Post-salt Upper Jurassic siliciclastic and carbonate rocks in the East Texas - North Louisiana - Mississippi region record the post-rift evolution of the interior zone rift basins of the northern Gulf of Mexico Basin. Four major river systems were fixed in space but variable in supply rate; they carried sand and mud in from the northwest (ancestral Red River), the north (ancestral Ouachita River), the northeast (ancestral Mississippi River), and the east (ancestral Alabama River). Shoal-water carbonate deposits formed when siliciclastic inputs were low and shallow-water, high-energy conditions prevailed – usually in association with basement highs, salt swells and abandoned deltaic shelf margins.

Smackover shoal-water carbonates formed within an extensive carbonate ramp and were influenced by initial salt movement. Haynesville / Gilmer carbonate shoals in Texas rimmed rift-related high blocks, as well as highs formed by early salt movement. East of Shreveport, siliciclastic sedimentation dominated, and submarine fans developed in association with a lowstand episode. In Lower Cotton Valley (LCV) time, a major southeastward advance of the Texas delta formed the Taylor and Bossier sand series; to the east, lower Terryville shoreline sands began to prograde southward in front of an expanding lagoon. In Upper Cotton Valley (UCV) time, continued clastic sedimentation formed wave-dominated deltas in Texas and upper Terryville strike-fed sandstones in north Louisiana. At the close of Cotton Valley deposition in the earliest Cretaceous, regional transgression allowed Knowles carbonates to ’colonize’ the abandoned shelf edge and form a thick shelf-edge reef complex on its seaward slope. The significant ’Calvin’ lowstand wedge of sandstones was deposited offshore of this edge in Louisiana during the subsequent major sea-level fall, and was then covered byWinn carbonates deposited during the subsequent sea-level rise.

High-potential exploration plays remain in the Upper Jurassic sequences. Smackover and Haynesville / Gilmer shoals have produced prolifically in East Texas, but large segments of the complex atolls along the Sabine Uplift have not been defined. “Cotton Valley Lime” pinnacle reefs of the Robertson-Leon trend may develop in a broad swath of east-central Texas into westernmost Louisiana. Haynesvilleage submarine fans may extend eastward into Mississippi. Updip LCV and UCV are a mature tight-gas sandstone play in Texas and Louisiana, but their downdip extensions have high untapped potential, particularly the downdip LCV sandstones of the “Bossier” sandstone play of the Freestone-Robertson area and the Poole and other sandstones in Louisiana. Significant high-quality UCV production similar to the North Louisiana “blanket sands” may still be found in central Mississippi. The earliest Cretaceous (Knowles/Calvin/Winn) margin is poorly tested. Calvin-like sandstones of the lowstandwedge should occur in east-central Texas and in southwestern Mississippi, downdip of significant fluvial axes.
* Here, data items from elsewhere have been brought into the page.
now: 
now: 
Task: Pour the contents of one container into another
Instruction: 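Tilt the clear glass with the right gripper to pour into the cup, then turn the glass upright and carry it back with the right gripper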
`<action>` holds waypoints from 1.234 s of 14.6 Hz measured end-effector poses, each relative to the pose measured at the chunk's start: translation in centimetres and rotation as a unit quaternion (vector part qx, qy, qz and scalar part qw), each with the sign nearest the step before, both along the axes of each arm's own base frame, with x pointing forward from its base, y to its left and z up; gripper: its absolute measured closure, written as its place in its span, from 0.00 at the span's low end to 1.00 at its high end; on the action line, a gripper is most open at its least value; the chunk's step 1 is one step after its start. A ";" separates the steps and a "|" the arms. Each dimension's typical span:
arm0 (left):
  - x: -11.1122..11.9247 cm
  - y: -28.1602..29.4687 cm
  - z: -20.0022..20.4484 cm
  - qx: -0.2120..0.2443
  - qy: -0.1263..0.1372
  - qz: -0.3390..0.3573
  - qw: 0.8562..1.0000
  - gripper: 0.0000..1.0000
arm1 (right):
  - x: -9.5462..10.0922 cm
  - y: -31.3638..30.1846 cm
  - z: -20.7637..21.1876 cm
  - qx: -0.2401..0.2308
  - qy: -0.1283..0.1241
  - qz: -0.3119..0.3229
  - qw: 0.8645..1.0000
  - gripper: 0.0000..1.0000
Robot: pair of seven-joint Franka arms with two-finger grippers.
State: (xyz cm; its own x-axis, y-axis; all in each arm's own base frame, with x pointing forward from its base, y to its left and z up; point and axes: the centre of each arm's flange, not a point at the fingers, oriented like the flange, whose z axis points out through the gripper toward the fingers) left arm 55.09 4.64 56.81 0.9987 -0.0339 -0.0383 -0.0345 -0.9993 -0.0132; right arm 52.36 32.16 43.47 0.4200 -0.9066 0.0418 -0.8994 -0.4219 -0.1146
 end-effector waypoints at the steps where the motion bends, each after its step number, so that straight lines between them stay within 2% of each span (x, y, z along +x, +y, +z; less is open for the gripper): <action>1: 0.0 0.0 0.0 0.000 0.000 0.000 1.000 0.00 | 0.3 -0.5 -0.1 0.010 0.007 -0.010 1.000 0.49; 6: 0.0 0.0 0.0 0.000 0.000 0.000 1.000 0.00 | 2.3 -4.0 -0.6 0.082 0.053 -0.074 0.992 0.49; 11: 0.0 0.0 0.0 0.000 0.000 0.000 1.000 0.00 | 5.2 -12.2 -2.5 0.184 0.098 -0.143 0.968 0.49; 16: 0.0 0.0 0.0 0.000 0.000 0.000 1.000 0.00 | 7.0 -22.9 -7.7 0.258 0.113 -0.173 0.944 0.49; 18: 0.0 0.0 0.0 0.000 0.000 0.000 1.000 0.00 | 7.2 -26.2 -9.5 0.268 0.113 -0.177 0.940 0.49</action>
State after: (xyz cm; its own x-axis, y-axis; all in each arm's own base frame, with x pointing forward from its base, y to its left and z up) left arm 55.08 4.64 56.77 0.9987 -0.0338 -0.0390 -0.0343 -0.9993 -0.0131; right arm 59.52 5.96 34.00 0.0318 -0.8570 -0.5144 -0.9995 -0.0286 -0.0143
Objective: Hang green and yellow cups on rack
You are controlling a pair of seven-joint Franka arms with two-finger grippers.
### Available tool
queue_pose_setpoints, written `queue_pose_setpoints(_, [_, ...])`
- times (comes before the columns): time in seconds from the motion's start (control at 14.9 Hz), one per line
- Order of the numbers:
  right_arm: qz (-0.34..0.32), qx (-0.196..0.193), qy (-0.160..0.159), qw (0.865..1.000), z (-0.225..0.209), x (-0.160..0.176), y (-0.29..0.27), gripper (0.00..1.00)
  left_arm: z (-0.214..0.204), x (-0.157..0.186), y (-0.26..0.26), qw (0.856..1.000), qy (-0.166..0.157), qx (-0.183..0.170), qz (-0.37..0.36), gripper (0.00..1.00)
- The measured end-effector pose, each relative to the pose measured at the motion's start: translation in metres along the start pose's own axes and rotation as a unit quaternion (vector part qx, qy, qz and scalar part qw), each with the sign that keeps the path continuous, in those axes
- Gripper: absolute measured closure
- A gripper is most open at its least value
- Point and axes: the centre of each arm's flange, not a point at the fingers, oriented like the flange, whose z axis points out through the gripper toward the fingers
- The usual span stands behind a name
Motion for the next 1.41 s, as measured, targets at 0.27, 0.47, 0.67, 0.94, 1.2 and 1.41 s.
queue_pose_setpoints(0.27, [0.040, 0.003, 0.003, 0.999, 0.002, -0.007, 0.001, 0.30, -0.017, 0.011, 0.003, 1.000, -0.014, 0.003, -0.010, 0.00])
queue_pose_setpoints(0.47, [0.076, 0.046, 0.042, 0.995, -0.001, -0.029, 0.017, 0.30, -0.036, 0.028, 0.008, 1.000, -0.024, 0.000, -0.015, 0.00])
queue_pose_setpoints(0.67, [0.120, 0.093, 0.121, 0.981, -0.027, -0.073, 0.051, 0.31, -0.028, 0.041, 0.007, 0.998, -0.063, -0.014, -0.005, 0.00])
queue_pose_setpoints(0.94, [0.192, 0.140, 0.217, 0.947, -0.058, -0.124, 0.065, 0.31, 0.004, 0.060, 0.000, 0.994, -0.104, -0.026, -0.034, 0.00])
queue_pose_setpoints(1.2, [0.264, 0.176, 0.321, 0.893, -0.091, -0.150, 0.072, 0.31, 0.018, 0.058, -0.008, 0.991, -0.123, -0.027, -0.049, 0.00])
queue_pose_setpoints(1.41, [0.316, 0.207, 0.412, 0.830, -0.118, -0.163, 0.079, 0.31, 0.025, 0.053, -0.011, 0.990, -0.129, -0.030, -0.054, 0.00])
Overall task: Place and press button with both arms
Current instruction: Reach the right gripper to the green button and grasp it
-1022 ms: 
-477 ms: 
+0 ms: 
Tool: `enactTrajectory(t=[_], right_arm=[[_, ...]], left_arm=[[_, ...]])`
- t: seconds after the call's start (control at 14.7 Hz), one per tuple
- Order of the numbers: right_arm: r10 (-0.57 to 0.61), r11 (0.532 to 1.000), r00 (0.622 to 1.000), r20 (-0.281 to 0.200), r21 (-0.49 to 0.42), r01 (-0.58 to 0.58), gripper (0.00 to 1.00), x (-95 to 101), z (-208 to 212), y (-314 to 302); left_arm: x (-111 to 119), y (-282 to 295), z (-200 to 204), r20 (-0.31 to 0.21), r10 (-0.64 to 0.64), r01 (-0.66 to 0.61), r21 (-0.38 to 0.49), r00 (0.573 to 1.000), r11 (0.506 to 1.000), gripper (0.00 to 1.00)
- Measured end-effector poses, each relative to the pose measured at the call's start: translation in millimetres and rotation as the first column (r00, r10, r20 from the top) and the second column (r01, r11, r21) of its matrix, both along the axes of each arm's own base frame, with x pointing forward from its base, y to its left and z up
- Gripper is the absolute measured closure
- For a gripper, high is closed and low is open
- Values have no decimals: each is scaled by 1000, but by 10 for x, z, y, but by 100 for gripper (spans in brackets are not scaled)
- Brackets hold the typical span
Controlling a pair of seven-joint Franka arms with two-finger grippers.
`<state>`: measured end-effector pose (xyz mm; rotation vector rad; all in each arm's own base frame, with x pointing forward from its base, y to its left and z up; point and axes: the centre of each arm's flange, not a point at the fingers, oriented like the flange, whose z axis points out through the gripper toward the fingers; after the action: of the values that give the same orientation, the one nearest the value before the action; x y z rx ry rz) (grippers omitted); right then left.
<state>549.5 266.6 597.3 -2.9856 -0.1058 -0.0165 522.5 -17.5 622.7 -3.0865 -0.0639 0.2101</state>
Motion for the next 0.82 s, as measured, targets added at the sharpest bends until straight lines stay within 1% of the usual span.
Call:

The major challenge for exploration in the Jurassic trends is prediction of adequate reservoir quality to support commercial completions. Higher porosity and permeability may be associated either with early migration of hydrocarbons or with relative isolation from diagenetic ground-water systems. Both processes suggest more favorable reservoir conditions in the deep-water extensions of deltaic systems (Bossier, Poole, Gray) relative to the deltaic and strandplain cores.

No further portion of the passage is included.